Exercise objective » Repeat the listing that follows, character for character, minus the pictures.

Provided data »
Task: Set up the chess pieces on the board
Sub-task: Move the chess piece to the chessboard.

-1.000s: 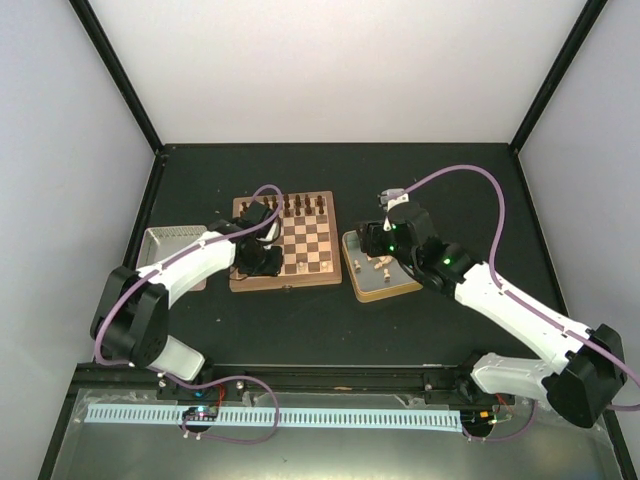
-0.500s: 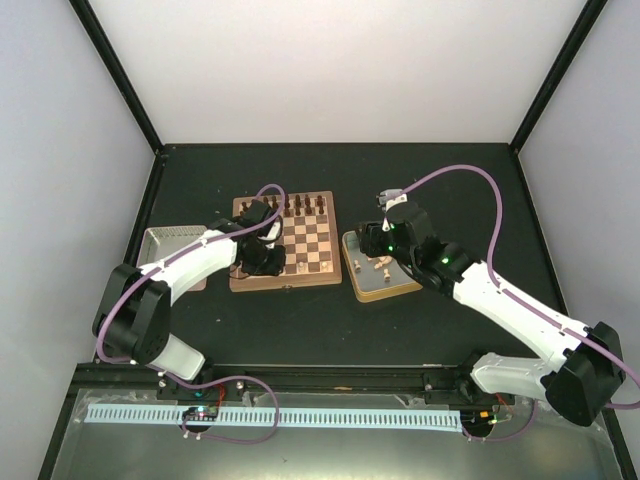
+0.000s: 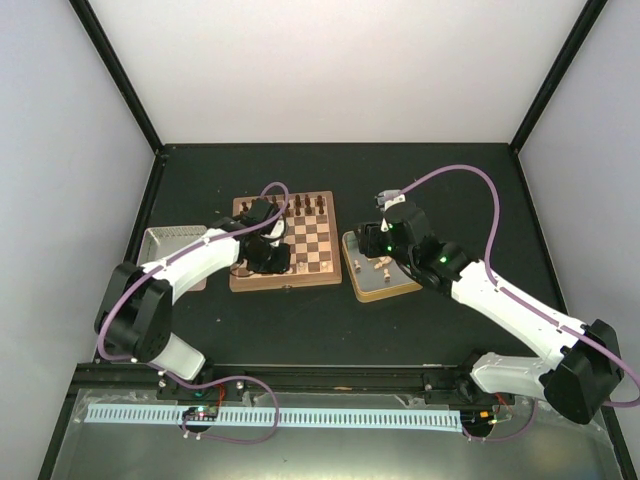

Written reply »
Task: Set up the chess pieces on the board
Sub-task: Move the chess piece to the chessboard.

-1.000s: 
-0.500s: 
+0.000s: 

That wraps up the exercise.